5.2 club is now 8.1 club...
Veteran
I use HEPA class air filters, specifically because cannabis grabs stuff out of the air. Massive difference in quality between using and not using them. You know the dirty ash tray smell your car and house get from smoking your cannabis? It doesn't come from the cannabis, its from the dust, lint, dander, hair, fibers and excess nutrients in your cannabis.

Clean cannabis being burnt leaves no lingering odor, the smell fades in a few hours as if it were never there. Washing your cannabis after harvest removes the water soluble terpenes, usually resulting in a decent loss of flavor/aroma.
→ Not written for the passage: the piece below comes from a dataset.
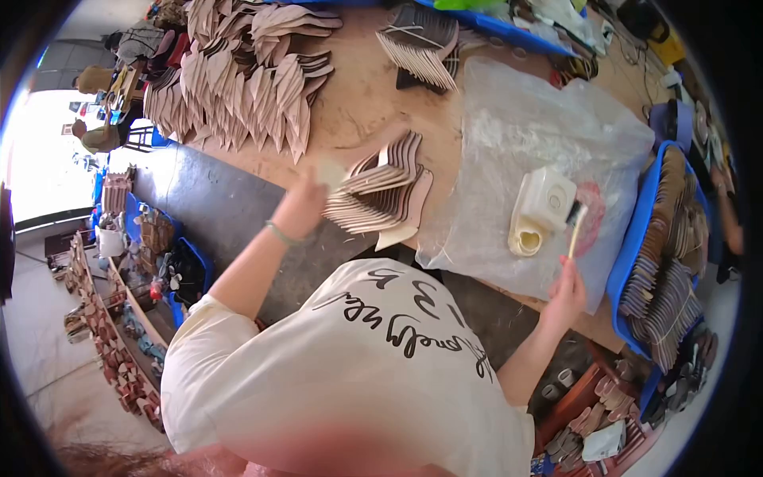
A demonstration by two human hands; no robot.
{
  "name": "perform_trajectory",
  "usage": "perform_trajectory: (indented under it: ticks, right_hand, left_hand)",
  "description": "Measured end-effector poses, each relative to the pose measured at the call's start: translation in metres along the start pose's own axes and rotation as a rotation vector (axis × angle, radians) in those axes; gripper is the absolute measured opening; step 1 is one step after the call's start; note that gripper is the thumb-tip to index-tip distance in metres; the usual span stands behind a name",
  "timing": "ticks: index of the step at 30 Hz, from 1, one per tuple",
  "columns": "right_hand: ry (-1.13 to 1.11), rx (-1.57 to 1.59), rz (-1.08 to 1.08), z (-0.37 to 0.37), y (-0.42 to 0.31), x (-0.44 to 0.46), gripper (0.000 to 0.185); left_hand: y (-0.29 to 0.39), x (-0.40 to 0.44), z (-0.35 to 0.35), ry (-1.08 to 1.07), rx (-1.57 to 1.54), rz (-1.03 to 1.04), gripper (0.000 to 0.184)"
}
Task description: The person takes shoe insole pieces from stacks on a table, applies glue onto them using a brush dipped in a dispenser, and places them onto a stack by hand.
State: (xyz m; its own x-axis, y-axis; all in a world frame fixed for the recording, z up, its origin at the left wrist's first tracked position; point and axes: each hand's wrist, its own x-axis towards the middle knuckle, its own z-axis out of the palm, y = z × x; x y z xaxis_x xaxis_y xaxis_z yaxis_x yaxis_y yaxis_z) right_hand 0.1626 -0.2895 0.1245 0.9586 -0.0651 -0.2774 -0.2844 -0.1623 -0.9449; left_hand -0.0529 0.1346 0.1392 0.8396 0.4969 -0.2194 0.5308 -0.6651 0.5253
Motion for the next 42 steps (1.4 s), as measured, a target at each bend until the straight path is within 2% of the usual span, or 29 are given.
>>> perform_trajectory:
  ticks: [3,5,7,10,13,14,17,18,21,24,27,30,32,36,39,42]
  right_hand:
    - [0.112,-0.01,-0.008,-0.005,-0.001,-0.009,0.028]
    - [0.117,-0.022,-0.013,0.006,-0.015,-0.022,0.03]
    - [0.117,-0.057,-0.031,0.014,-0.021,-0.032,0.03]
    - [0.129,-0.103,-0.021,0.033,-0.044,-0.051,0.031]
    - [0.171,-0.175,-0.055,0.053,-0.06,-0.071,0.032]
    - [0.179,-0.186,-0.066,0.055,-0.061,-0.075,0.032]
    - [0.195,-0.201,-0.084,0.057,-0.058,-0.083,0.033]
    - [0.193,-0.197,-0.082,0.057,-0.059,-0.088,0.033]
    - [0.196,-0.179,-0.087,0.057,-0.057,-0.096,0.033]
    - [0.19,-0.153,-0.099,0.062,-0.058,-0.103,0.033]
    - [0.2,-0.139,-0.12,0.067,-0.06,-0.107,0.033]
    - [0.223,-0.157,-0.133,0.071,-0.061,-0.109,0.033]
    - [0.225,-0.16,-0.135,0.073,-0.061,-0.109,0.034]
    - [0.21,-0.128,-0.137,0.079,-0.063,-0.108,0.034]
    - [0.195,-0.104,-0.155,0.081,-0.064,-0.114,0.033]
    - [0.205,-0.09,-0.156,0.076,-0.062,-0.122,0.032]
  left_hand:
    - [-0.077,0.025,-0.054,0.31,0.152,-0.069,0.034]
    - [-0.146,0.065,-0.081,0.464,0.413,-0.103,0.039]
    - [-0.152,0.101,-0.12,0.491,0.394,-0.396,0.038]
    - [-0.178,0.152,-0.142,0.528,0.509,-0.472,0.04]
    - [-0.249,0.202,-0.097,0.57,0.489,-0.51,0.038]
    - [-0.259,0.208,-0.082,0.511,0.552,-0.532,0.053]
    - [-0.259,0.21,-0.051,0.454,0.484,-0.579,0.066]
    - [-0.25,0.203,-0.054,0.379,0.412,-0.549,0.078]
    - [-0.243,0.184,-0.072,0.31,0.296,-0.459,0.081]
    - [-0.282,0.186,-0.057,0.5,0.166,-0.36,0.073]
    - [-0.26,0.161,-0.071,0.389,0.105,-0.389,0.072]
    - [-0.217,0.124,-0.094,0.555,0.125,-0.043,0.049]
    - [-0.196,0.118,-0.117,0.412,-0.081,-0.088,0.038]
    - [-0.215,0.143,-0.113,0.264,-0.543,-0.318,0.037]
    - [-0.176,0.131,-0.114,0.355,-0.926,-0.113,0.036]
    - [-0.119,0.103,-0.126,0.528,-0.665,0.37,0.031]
Thankyou DC, fascinating. I cannot go full HEPA at the moment, but can build a basic particle filter panel for my air entry to at least get a fair part of the dirt out.
 

Douglas.Curtis

Autistic Diplomat in Training
For the record...

Hepa filters are cheap, when you make your own plenum (look it up) and use hepa class furnace filters. $50 for each intake and a $15-20 replacement cost on each filter. Deep filters last 6 months and still have great results.

No need to wait till you can afford $200/intake for off the shelf versions. ;)
 
N

noyd666

have run intake filters (phresh for years, filters inside transferring air anywhere, just finished cleaning two smaller 12'' fans and the edge of blades are always dirty from dust etc and wire cages trap some. brush n spray with eucalyptus spray.at the moment i'm having a carlton cold beer, filtered below zero.
 

St. Phatty

Active member
One of the charas/hashish production techniques I read about in the pre-Internet days,

was the practice of having workers run through the fields so that they would get covered with hash.


like scissor-hash, but different.

Then they would scrape the cannabis residues off the workers and sell it. Or maybe the hash makers kept it for themselves.

Anyway, that's definitely a case of stuff sticking to the bud, except then the pistils & resin would end up on the collection tool - the "ganja walker" or whatever they called them.